Il perdono non può essere delegato. Solo chi è stato offeso può esercitare questo diritto-dovere. Un genitore cui è stato ucciso un figlio può perdonare il dolore arrecato al genitore, ma non l’omicidio che riguarda un altro individuo. Il soggetto che chiede perdono deve essere il responsabile, non si chiede perdono per delega. Il discorso si complica se c’è una colpa collettiva che riguarda una società o un’istituzione. Se i suoi membri sono cambiati, la richiesta di perdono non cancella la macchia passata, ma ha il valore positivo di stabilire le basi per un nuovo rapporto, un impegno per il futuro.

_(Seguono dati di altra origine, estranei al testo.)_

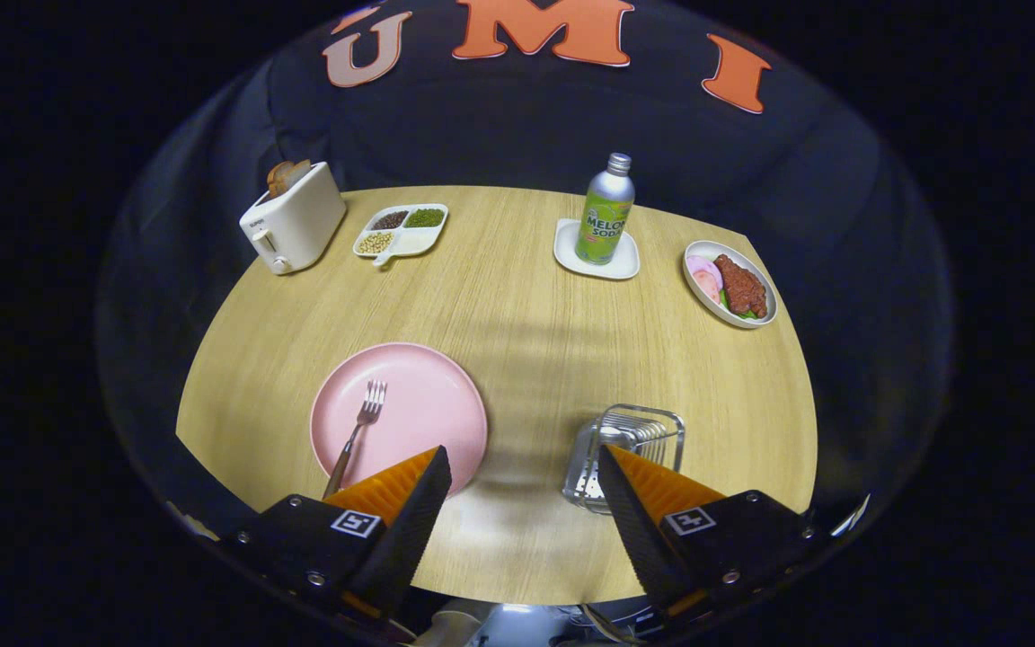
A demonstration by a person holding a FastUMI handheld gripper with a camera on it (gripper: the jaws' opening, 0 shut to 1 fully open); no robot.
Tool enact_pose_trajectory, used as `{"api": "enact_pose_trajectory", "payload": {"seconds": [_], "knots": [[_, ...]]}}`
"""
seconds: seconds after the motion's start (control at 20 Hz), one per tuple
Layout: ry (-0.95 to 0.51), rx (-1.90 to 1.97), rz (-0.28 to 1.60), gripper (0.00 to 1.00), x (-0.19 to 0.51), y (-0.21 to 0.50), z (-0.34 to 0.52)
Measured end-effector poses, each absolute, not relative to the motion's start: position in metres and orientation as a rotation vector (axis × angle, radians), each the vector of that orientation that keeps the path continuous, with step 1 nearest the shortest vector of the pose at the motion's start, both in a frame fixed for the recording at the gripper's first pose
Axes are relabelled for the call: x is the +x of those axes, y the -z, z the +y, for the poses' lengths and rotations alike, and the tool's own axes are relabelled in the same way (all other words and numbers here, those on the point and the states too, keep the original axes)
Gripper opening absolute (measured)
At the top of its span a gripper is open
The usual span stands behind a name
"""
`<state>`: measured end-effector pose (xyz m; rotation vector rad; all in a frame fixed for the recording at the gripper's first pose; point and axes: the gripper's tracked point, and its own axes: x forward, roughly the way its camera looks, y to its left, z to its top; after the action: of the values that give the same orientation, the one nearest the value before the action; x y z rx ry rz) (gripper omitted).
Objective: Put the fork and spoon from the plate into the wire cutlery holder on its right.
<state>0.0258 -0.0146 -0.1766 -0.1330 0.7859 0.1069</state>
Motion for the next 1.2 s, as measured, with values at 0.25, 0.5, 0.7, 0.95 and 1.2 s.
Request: {"api": "enact_pose_trajectory", "payload": {"seconds": [0.25,0.5,0.7,0.95,1.2], "knots": [[-0.115,-0.06,0.719,0.99,0.021,0.202,0.037],[-0.09,-0.011,0.65,0.99,0.023,0.213,0.069],[-0.087,-0.065,0.59,0.99,0.024,0.218,0.082],[-0.096,-0.065,0.619,0.99,0.02,0.244,0.1],[-0.112,-0.079,0.674,0.98,0.02,0.273,0.116]]}}
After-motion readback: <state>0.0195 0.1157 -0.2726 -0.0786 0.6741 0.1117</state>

Il perdono è essenziale per la sopravvivenza del mondo. L’errore è parte della natura umana e se vi dovesse esistere solo giustizia non vi sarebbe sopravvivenza per gli esseri umani. All’inizio della Genesi vi sono due racconti della creazione, e il Creatore vi compare con due nomi diversi; prima come Eloqim, poi come Hashem-Eloqim. I rabbini così spiegano questa stranezza: il primo nome è quello della giustizia. D. aveva progettato un mondo basato sulla giustizia; vide che non poteva resistere, e allora accostò al principio della giustizia quello della misericordia, rappresentato dal nome Hashem. Con la sola giustizia non si sopravvive, ma neanche con il perdono da solo; le due cose devono andare insieme.

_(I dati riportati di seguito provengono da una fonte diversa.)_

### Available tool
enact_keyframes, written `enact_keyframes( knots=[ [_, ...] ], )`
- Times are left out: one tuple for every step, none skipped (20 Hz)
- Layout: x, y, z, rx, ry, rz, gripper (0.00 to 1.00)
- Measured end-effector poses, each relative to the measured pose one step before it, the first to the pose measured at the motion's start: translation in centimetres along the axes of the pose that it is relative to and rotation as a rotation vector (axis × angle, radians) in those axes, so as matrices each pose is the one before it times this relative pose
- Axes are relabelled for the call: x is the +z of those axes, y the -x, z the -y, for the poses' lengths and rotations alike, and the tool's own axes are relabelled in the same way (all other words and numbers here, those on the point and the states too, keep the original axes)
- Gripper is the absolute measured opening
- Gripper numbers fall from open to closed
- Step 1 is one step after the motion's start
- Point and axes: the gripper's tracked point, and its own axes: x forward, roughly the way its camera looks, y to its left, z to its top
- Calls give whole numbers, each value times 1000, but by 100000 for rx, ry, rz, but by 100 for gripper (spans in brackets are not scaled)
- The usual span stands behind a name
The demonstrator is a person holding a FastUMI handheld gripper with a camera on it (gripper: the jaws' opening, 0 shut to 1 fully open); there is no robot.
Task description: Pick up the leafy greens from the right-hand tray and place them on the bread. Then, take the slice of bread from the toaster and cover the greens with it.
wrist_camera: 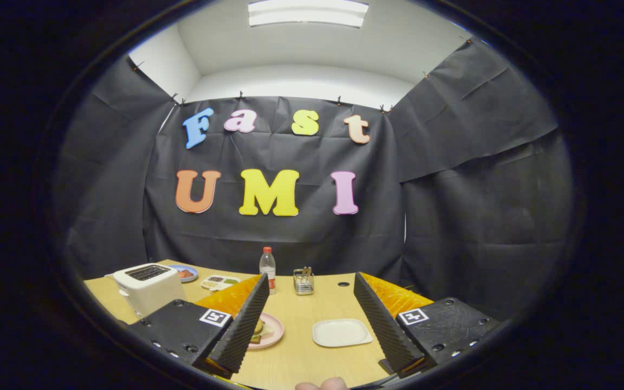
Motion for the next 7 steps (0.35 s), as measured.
enact_keyframes(
  knots=[
    [32, 52, -135, 207, 297, 381, 96],
    [78, 92, -205, 418, 108, 160, 96],
    [109, 12, -197, 383, 50, 118, 96],
    [-32, 5, -183, 380, 155, 68, 96],
    [103, 9, -97, 130, 279, 137, 96],
    [67, -41, -69, 216, 303, 153, 96],
    [-21, 15, -112, 205, 292, 48, 96]
  ],
)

Il perdono troppo spesso è agitato come misura reale della bontà politica. Ma come tale si presta ad abusi e falsificazioni. Se non fai la pace è perché non sei capace a perdonare. Se non sei capace a perdonare è perché sei naturalmente e culturalmente cattivo. Prendi esempio da me che sono sempre disponibile a perdonare. Quante volte in televisione vediamo dei giornalisti imbecilli che chiedono a vittime o a familiari di vittime di efferati delitti se sono disposti a perdonare. Suggerirei alle vittime la risposta: perdoniamo tutti tranne i giornalisti che fanno queste domande. E’ la retorica del perdono, del perdono richiesto sempre agli altri, della società che vuole fare a meno della giustizia, che è requisito, compagna indissociabile del perdono. La vera pace tra esseri umani singoli o tra collettività, istituzioni, stati, è un processo graduale, che richiede sospensione delle ostilità, riparazione del torto, accordi di buon vicinato, garanzie di non aggressione, stabilimento di comunicazioni e riconoscimento dell’altrui umanità. Da questo può scaturire la convinzione di aver sbagliato prima, e la volontà di non continuare a sbagliare dopo. E’ la consapevolezza dell’errore procurato che fa breccia nel cuore dell’offeso. Ci vuole uno sforzo eroico da entrambe le parti; un antico detto rabbinico insegna: “chi è il vero eroe? Colui che fa del suo nemico il suo amico”. Ma il nemico qualche sforzo lo deve fare anche lui. La retorica del perdono è quella che mette sullo stesso piano penitenti e impenitenti, criminali recidivi (singoli, o ideologie, o stati) insieme a colpevoli che però hanno capito che bisogna smettere e cambiare. E non sono la stessa cosa. Anche le vittime hanno i loro diritti, che vanno rispettati.
Oggi si passa senza alcun controllo per quella che fu la frontiera tra Germania e Francia, una frontiera che ha visto nel secolo scorso milioni di morti in guerre che ora appaiono senza senso. Appunto, oggi nessuno o quasi si sognerebbe di rialzare le barriere e ricominciare a sparare. In tutto questo è stato necessario il perdono? O piuttosto è stata decisiva la feroce sanzione contro la feroce aggressione, la consapevolezza della follia delle ideologie, il prezzo enorme pagato? Il perdono, se c’è stato, è venuto dopo; ma è la coscienza maturata sull’assurdità del conflitto che ne ha impedito il riproporsi.